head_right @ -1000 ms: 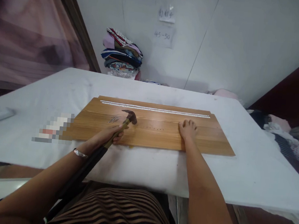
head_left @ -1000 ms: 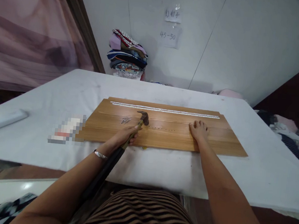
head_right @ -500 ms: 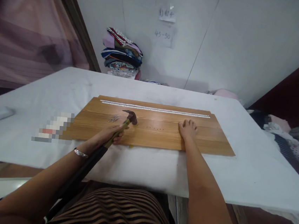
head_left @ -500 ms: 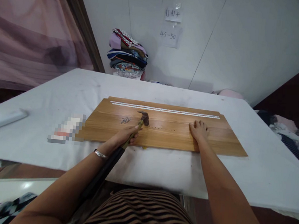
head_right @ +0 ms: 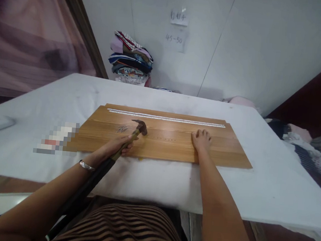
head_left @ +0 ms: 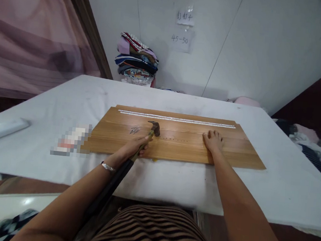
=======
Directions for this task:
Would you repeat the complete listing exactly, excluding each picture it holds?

Answer space:
head_right @ -1000 ms: 
head_left @ -1000 ms: 
head_right @ -500 ms: 
head_left @ -500 ms: 
head_right @ +0 ms: 
head_left @ +0 ms: 

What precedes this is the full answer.